What the task requires:
Write the records out again, unchanged.

Entries provided:
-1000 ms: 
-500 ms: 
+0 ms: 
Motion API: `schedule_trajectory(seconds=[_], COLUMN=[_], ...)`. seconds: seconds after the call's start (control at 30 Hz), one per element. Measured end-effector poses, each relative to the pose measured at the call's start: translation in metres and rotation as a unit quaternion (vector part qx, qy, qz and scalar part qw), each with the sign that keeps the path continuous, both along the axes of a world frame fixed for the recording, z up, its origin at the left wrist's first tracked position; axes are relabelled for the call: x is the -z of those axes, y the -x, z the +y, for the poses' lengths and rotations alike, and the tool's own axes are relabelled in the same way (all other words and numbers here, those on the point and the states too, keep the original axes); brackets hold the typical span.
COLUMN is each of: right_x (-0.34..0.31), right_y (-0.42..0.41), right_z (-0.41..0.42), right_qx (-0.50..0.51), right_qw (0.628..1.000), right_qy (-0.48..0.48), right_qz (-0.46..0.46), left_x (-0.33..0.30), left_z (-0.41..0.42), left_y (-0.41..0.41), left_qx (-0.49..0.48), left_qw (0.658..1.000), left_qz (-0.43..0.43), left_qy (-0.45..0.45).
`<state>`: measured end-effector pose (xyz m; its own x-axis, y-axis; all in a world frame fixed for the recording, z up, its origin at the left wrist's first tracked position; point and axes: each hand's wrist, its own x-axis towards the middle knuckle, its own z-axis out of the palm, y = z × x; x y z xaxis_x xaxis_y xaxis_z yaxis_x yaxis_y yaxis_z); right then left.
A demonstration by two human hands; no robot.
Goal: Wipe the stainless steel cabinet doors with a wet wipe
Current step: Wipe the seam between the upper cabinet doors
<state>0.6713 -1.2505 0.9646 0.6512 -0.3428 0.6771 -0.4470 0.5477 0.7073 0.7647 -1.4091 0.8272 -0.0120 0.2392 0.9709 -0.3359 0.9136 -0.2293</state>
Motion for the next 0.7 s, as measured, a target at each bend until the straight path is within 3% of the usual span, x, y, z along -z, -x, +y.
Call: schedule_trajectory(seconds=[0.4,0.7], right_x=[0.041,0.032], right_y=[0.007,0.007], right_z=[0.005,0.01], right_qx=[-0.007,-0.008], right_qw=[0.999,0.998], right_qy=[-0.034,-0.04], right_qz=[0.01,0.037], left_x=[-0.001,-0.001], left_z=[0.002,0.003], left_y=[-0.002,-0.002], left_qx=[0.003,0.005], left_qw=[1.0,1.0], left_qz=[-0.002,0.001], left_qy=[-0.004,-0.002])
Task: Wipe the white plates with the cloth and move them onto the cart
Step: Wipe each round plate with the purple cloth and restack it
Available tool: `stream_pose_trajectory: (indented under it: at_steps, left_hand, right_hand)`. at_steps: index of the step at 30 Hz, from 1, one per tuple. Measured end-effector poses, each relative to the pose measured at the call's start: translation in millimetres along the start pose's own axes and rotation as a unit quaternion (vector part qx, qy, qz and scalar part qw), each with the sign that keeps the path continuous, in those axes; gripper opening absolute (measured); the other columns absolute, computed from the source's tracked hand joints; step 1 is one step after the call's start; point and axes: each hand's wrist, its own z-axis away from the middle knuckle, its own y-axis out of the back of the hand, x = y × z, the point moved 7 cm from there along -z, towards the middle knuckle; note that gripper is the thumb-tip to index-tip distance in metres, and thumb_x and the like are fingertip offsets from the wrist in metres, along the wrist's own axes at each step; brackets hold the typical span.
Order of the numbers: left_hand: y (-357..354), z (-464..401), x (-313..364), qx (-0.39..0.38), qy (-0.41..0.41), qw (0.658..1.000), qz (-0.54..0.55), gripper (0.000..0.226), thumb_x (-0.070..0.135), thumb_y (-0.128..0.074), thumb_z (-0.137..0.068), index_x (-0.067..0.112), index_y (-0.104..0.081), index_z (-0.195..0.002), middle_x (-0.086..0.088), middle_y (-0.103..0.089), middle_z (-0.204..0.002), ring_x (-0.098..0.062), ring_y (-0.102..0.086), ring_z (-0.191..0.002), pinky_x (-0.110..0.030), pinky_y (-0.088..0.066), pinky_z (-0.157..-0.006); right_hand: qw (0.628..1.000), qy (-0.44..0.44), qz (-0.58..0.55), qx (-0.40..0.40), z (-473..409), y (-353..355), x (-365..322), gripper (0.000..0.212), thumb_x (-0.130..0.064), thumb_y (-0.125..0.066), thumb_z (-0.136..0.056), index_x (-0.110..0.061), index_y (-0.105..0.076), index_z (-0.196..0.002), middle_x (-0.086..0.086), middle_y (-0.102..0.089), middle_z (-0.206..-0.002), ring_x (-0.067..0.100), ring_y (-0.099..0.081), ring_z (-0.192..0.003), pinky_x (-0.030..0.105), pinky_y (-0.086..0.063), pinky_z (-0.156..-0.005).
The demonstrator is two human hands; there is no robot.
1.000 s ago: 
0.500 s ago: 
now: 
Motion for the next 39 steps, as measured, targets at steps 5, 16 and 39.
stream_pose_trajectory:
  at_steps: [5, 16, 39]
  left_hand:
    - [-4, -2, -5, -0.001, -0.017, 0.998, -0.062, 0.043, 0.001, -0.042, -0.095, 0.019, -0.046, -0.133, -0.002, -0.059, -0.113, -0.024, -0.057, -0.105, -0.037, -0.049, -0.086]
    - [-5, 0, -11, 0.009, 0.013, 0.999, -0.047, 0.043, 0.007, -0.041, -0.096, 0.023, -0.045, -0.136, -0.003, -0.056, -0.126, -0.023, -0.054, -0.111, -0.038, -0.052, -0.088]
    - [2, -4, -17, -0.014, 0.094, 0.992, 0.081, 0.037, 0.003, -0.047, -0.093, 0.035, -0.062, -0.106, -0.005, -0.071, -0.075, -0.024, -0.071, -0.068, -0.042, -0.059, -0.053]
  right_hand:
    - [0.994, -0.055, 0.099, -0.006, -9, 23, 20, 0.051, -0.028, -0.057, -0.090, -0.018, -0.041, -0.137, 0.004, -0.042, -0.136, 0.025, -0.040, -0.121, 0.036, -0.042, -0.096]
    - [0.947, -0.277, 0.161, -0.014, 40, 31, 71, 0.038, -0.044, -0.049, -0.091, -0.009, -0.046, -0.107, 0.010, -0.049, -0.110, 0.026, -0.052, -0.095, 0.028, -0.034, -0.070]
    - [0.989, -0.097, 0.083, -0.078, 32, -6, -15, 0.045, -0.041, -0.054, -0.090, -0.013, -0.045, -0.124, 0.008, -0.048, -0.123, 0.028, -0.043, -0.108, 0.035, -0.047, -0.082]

Reply:
-1000 ms: 
-500 ms: 
+0 ms: 
Motion API: `schedule_trajectory(seconds=[_], COLUMN=[_], ...)`. seconds: seconds after the call's start (control at 30 Hz), one per element. Measured end-effector poses, each relative to the pose measured at the call's start: translation in metres and rotation as a unit quaternion (vector part qx, qy, qz and scalar part qw), each with the sign that keeps the path continuous, both along the axes of a world frame fixed for the recording, z up, its origin at the left wrist's first tracked position; axes are relabelled for the call: x is the -z of those axes, y the -x, z the +y, for the poses' lengths and rotations alike, and the tool's own axes are relabelled in the same way (all other words and numbers here, those on the point and the states too, keep the original axes); brackets hold the typical span.
COLUMN is each of: right_x (-0.34..0.31), right_y (-0.42..0.41), right_z (-0.41..0.42), right_qx (-0.50..0.51), right_qw (0.628..1.000), right_qy (-0.48..0.48), right_qz (-0.46..0.46), left_x (-0.33..0.30), left_z (-0.41..0.42), left_y (-0.41..0.41), left_qx (-0.49..0.48), left_qw (0.658..1.000), left_qz (-0.43..0.43), left_qy (-0.45..0.45).
`<state>`: measured end-effector pose (xyz m; its own x-axis, y-axis; all in a world frame fixed for the recording, z up, its origin at the left wrist's first tracked position; point and axes: each hand's wrist, its own x-axis towards the middle knuckle, its own z-axis out of the palm, y = z × x; x y z xaxis_x xaxis_y xaxis_z yaxis_x yaxis_y yaxis_z); right then left.
A demonstration by two human hands; no robot.
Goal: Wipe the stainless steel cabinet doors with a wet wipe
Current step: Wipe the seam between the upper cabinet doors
<state>0.6713 -1.2505 0.9646 0.6512 -0.3428 0.6771 -0.4470 0.5477 0.7073 0.7647 -1.4091 0.8272 -0.0120 0.2392 0.9709 -0.3359 0.9136 -0.2293</state>
Motion for the next 0.7 s, as measured, a target at each bend until the straight path is within 3% of the usual span, x, y, z along -z, -x, +y.
Call: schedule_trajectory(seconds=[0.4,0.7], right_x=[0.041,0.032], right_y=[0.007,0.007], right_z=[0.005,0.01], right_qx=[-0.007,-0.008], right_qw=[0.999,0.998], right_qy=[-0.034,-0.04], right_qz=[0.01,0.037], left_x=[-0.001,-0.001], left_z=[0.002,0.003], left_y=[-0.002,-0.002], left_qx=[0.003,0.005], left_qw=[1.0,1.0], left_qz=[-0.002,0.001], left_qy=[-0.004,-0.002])
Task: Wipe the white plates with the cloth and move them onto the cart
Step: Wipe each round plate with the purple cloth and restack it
Available tool: `stream_pose_trajectory: (indented under it: at_steps, left_hand, right_hand)`. at_steps: index of the step at 30 Hz, from 1, one per tuple. Measured end-effector poses, each relative to the pose measured at the call's start: translation in millimetres along the start pose's own axes and rotation as a unit quaternion (vector part qx, qy, qz and scalar part qw), each with the sign that keeps the path continuous, in those axes; gripper opening absolute (measured); the other columns absolute, computed from the source's tracked hand joints; step 1 is one step after the call's start; point and axes: each hand's wrist, its own z-axis away from the middle knuckle, its own y-axis out of the back of the hand, x = y × z, the point moved 7 cm from there along -z, towards the middle knuckle; note that gripper is the thumb-tip to index-tip distance in metres, and thumb_x and the like are fingertip offsets from the wrist in metres, along the wrist's own axes at each step; brackets hold the typical span.
Order of the numbers: left_hand: y (-357..354), z (-464..401), x (-313..364), qx (-0.39..0.38), qy (-0.41..0.41), qw (0.658..1.000), qz (-0.54..0.55), gripper (0.000..0.226), thumb_x (-0.070..0.135), thumb_y (-0.128..0.074), thumb_z (-0.137..0.068), index_x (-0.067..0.112), index_y (-0.104..0.081), index_z (-0.195..0.002), middle_x (-0.086..0.088), middle_y (-0.103..0.089), middle_z (-0.204..0.002), ring_x (-0.098..0.062), ring_y (-0.102..0.086), ring_z (-0.191..0.002), pinky_x (-0.110..0.030), pinky_y (-0.088..0.066), pinky_z (-0.157..-0.006); right_hand: qw (0.628..1.000), qy (-0.44..0.44), qz (-0.58..0.55), qx (-0.40..0.40), z (-473..409), y (-353..355), x (-365..322), gripper (0.000..0.212), thumb_x (-0.130..0.064), thumb_y (-0.125..0.066), thumb_z (-0.136..0.056), index_x (-0.110..0.061), index_y (-0.105..0.076), index_z (-0.196..0.002), middle_x (-0.086..0.086), middle_y (-0.102..0.089), middle_z (-0.206..-0.002), ring_x (-0.067..0.100), ring_y (-0.099..0.081), ring_z (-0.192..0.003), pinky_x (-0.030..0.105), pinky_y (-0.086..0.063), pinky_z (-0.156..-0.005).
The demonstrator is two human hands; there is no robot.
1.000 s ago: 
0.500 s ago: 
now: 
Motion for the next 39 steps, as measured, targets at steps 5, 16 and 39.
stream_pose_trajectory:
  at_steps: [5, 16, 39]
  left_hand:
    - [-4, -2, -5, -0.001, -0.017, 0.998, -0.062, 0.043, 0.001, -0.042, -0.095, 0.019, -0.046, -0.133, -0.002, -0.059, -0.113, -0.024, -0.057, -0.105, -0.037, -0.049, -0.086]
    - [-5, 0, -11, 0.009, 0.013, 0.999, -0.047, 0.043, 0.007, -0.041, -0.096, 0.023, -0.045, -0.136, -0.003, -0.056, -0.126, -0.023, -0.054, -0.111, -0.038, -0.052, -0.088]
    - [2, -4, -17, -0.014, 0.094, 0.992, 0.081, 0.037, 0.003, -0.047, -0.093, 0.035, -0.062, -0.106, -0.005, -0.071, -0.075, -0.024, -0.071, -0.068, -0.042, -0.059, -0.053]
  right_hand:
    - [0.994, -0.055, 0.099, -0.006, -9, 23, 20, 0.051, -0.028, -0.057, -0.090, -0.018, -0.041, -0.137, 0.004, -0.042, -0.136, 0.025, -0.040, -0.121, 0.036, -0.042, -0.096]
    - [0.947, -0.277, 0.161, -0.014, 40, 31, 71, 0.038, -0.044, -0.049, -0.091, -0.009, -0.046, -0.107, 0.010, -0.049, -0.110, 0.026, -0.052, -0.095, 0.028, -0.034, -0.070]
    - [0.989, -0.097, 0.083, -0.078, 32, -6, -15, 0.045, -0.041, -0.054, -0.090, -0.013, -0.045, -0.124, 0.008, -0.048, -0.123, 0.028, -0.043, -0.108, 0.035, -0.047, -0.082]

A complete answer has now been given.